» Aim of the task: No pictures belong in the copy. Set down exactly the lines from the one that contains "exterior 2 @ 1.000" through the end of the data.

(Source data)

● ● ● ●

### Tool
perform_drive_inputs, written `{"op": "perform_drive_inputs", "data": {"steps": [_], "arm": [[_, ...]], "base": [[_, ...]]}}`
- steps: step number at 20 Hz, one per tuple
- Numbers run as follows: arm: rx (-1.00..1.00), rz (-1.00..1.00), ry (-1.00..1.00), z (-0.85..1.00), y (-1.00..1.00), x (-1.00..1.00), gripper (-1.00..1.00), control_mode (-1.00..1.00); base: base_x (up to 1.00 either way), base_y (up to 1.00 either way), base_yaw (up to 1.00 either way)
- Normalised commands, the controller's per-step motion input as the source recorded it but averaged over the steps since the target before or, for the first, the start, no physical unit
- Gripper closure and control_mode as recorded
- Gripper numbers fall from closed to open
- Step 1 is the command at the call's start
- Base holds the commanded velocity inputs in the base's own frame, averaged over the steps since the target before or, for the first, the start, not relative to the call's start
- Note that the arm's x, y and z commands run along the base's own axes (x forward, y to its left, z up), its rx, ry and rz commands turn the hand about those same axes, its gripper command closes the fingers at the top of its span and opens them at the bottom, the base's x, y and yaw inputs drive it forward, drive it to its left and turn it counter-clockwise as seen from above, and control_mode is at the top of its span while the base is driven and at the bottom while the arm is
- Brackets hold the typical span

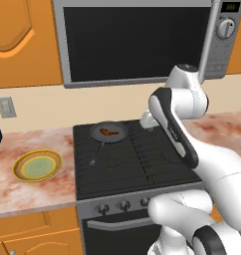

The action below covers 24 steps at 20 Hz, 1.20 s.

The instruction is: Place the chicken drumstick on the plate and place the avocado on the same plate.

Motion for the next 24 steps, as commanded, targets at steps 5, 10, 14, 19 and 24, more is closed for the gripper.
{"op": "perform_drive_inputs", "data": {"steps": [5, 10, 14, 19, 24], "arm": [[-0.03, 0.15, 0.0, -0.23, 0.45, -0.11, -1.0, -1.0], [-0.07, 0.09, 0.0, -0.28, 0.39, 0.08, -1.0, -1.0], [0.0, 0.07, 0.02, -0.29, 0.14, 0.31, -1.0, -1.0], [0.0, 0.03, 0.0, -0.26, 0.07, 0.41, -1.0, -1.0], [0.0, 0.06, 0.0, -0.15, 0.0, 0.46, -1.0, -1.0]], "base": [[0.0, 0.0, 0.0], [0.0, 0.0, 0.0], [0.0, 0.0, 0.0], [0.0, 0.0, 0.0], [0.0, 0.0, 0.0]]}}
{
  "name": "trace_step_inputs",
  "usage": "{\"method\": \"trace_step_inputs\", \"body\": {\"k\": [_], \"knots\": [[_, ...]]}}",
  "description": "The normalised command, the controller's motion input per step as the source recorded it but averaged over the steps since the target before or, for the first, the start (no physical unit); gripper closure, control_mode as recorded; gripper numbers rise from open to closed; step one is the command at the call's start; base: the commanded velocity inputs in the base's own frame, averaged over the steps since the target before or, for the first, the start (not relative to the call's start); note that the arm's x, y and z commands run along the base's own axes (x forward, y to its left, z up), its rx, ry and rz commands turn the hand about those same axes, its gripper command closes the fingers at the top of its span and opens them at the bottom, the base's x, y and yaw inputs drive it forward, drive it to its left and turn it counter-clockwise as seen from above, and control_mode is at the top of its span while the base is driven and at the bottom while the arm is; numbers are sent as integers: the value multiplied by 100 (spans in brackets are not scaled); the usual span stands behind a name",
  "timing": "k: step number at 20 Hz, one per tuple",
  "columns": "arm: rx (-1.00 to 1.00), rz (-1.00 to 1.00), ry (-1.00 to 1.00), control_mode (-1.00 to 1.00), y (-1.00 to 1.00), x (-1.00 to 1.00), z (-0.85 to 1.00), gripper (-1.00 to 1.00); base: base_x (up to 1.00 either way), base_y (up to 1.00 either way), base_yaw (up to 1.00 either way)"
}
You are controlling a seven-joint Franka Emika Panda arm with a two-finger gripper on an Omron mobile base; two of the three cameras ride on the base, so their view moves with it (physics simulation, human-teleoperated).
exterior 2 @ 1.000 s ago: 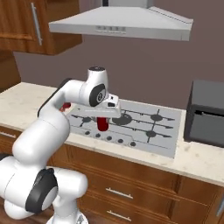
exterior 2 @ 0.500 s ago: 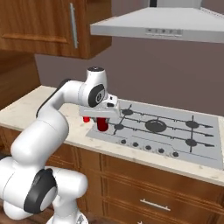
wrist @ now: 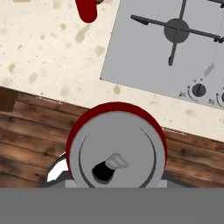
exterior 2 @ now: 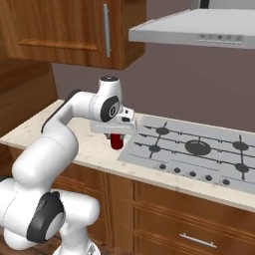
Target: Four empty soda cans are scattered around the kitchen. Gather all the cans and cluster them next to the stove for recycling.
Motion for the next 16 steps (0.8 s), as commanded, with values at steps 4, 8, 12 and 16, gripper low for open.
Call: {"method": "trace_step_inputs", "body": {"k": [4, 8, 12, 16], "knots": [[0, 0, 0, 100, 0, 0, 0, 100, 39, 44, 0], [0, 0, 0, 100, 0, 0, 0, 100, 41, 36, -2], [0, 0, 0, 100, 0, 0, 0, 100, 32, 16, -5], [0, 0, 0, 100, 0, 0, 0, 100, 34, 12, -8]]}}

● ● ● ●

» Reply:
exterior 2 @ 1.000 s ago: 
exterior 2 @ 0.500 s ago: 
wrist @ now: 
exterior 2 @ now: 
Target: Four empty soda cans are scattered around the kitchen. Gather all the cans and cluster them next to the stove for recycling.
Motion for the next 16 steps (0.8 s), as commanded, with values at steps 4, 8, 12 and 16, gripper low for open.
Call: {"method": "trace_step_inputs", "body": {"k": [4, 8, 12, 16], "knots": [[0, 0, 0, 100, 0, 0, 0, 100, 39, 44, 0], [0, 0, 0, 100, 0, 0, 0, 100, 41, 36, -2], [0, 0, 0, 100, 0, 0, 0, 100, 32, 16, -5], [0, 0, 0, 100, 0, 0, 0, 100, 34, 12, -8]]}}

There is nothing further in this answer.